== Requirement ==
Copy verbatim the material from its first line to the line that holds "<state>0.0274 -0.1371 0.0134", including that line.

== Supplied records ==

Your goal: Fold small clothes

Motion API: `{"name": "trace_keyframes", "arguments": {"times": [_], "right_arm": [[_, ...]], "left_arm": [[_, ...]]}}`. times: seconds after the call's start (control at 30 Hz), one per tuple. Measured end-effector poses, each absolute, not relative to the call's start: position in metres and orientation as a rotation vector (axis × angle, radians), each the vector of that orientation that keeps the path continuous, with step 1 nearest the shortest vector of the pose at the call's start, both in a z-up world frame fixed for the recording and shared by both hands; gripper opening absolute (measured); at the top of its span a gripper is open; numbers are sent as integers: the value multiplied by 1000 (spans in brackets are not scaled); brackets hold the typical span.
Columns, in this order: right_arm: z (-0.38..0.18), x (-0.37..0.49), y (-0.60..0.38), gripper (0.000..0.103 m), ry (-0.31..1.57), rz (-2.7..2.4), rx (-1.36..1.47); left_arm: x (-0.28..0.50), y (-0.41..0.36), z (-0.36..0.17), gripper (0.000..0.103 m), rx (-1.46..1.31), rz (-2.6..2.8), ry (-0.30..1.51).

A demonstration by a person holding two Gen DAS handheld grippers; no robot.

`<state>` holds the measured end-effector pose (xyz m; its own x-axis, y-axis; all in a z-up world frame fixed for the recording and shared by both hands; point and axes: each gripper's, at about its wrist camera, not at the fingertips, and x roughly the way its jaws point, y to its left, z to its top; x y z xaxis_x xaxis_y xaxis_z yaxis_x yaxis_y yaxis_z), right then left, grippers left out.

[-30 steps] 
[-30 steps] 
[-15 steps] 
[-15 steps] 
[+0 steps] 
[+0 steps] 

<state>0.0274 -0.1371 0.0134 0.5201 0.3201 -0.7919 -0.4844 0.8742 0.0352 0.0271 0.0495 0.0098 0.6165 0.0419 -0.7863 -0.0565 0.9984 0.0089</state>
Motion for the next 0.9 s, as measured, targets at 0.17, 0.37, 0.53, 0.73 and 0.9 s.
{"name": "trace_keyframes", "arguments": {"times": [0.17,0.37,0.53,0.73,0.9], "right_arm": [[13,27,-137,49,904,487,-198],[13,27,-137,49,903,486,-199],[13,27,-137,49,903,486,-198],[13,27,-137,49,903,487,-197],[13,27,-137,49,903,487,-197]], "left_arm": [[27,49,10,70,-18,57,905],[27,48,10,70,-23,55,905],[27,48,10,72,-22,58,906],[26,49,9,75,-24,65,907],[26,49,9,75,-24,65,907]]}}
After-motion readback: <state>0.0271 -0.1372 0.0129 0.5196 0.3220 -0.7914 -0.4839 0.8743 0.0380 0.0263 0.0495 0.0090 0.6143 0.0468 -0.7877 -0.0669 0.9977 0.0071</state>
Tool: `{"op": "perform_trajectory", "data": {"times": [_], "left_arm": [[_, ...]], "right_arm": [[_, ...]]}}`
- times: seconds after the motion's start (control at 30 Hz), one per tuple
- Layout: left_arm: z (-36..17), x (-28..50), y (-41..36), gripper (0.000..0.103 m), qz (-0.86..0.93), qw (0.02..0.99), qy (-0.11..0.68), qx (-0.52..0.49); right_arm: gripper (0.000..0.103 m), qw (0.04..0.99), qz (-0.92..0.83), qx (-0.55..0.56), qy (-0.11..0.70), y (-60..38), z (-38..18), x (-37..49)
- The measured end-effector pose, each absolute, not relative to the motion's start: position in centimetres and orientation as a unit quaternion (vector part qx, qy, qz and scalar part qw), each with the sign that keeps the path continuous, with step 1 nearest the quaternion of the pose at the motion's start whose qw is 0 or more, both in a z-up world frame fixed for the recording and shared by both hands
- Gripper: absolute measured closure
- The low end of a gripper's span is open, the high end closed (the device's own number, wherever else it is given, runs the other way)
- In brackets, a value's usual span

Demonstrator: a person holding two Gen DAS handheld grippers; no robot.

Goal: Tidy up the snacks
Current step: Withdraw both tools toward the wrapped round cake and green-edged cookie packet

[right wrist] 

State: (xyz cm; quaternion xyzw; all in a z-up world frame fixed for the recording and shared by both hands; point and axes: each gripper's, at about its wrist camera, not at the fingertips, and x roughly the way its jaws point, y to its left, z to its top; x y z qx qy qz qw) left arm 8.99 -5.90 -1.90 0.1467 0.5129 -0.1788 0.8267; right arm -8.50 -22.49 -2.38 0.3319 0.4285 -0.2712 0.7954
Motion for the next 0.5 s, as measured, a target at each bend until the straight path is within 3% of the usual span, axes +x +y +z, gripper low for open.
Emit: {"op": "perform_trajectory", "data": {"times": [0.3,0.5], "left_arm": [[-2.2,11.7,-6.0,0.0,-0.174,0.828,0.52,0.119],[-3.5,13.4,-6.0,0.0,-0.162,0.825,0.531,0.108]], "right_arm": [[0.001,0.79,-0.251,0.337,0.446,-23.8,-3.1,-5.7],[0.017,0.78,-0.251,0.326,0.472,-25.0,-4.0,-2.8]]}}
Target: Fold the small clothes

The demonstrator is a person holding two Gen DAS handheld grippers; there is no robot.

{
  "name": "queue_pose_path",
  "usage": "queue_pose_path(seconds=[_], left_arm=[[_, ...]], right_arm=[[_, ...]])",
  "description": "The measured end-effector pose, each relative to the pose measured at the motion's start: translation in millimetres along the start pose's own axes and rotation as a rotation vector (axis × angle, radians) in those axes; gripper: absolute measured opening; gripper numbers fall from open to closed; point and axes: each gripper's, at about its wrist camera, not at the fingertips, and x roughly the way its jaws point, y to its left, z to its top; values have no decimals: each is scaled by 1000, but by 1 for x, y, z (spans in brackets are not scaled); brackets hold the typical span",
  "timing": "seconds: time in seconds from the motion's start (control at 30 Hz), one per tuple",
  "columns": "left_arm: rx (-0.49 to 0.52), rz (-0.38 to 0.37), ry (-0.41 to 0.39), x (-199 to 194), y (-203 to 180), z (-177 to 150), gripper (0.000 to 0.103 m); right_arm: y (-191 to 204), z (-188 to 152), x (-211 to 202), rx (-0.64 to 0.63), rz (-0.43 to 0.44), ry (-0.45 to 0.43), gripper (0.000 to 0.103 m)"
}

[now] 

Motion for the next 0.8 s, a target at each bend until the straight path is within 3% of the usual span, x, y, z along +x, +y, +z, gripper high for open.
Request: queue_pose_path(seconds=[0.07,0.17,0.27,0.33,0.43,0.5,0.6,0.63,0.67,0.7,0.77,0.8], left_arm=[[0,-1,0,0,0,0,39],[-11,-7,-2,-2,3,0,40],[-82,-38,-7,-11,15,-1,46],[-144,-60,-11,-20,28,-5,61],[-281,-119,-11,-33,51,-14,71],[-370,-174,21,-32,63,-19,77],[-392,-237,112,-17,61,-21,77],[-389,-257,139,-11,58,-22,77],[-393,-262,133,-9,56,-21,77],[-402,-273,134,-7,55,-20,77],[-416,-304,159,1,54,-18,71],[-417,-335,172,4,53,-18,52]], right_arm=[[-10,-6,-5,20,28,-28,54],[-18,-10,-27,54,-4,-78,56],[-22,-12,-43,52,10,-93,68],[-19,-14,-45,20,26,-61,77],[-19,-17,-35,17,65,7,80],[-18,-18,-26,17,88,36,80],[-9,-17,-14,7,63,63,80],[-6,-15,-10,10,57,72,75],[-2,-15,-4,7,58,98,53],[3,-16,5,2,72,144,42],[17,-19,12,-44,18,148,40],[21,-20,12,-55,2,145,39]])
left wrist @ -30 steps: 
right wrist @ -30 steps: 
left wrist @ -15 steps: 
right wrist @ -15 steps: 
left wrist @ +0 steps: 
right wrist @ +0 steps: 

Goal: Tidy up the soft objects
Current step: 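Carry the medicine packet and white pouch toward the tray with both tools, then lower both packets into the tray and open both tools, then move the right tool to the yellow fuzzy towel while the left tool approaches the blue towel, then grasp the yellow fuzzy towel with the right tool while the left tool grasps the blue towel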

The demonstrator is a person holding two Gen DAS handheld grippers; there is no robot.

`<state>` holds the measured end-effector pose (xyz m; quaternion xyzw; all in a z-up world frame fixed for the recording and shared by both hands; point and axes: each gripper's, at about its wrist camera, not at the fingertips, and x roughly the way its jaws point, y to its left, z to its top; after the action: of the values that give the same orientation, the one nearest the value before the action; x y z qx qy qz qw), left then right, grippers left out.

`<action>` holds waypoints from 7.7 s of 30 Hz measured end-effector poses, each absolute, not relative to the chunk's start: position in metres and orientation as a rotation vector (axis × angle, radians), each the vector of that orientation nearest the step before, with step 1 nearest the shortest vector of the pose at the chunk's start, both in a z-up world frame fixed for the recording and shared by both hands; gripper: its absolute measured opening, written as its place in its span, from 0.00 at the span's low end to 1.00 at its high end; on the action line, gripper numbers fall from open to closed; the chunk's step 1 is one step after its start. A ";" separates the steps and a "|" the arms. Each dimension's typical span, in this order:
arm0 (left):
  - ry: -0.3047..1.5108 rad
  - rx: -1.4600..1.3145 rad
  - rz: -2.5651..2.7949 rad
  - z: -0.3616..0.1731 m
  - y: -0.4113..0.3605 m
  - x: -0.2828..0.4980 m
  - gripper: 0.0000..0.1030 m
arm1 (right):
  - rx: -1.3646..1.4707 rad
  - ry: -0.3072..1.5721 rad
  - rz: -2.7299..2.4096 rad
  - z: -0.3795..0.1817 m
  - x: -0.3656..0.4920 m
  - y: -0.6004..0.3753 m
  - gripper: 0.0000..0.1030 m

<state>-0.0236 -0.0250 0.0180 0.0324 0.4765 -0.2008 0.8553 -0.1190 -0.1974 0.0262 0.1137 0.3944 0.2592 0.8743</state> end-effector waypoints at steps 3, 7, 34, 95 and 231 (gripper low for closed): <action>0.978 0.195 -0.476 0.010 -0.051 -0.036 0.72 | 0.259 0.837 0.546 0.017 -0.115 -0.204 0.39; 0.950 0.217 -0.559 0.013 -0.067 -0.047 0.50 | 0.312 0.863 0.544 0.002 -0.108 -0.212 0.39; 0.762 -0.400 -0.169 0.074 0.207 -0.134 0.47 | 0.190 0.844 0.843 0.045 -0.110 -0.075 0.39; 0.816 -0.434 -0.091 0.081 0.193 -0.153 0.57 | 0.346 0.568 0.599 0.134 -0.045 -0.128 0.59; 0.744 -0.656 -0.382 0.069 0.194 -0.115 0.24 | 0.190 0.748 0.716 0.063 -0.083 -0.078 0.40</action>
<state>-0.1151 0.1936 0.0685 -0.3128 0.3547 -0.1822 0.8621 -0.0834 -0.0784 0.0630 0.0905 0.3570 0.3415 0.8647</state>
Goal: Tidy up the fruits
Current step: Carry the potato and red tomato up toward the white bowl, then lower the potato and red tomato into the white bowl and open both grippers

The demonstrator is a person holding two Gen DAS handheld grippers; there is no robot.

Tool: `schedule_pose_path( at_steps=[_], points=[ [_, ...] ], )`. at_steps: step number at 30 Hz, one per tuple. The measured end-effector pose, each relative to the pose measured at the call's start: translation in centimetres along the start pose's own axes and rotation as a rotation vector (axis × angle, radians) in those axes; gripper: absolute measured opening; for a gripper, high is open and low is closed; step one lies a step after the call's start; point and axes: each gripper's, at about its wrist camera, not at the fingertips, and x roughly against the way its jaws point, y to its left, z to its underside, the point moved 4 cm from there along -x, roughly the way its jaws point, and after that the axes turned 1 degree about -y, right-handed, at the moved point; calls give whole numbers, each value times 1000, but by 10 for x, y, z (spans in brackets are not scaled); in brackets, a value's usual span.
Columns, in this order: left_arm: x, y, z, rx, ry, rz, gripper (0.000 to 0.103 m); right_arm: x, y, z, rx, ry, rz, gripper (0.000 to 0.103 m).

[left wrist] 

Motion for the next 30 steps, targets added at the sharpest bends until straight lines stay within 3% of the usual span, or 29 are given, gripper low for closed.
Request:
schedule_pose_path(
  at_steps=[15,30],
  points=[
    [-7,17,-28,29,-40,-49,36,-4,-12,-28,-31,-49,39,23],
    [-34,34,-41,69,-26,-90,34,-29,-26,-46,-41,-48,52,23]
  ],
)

== Result of this task ==
Your goal: Fold small clothes

Motion API: `{"name": "trace_keyframes", "arguments": {"times": [_], "right_arm": [[_, ...]], "left_arm": [[_, ...]]}}`. times: seconds after the call's start (control at 30 Hz), one per tuple. Measured end-effector poses, each absolute, not relative to the call's start: position in metres and orientation as a rotation vector (axis × angle, radians), each the vector of that orientation that keeps the path continuous, with step 1 nearest the shortest vector of the pose at the call's start, both in a z-up world frame fixed for the recording and shared by both hands; gripper opening absolute (measured); at the top of its span a gripper is open; numbers are sent as integers: the value multiplied by 1000 (spans in brackets are not scaled); brackets hold the typical span.
Columns, in this order: right_arm: z (-0.38..0.18), x (-0.37..0.49), y (-0.60..0.38), gripper (0.000..0.103 m), ry (-0.31..1.57), rz (-2.7..2.4), rx (-1.36..1.47); left_arm: x (-0.28..0.50), y (-0.41..0.36), z (-0.36..0.17), gripper (0.000..0.103 m), rx (-1.46..1.31), rz (-2.6..2.8), ry (-0.30..1.51).

A demonstration by a person holding two Gen DAS handheld grippers; no robot.

`<state>` holds the measured end-effector pose (xyz m; its own x-axis, y-axis; all in a z-up world frame fixed for the recording and shared by both hands; point and axes: each gripper's, at about its wrist camera, not at the fingertips, and x roughly the way its jaws point, y to its left, z to its top; x y z xaxis_x xaxis_y xaxis_z yaxis_x yaxis_y yaxis_z), right then left, grippers left out.

[-30 steps] 
[-30 steps] 
[-15 steps] 
[-15 steps] 
[+0 steps] 
[+0 steps] 

<state>0.0274 -0.1371 0.0134 0.5201 0.3201 -0.7919 -0.4844 0.8742 0.0352 0.0271 0.0495 0.0098 0.6165 0.0419 -0.7863 -0.0565 0.9984 0.0089</state>

This answer requires no additional content.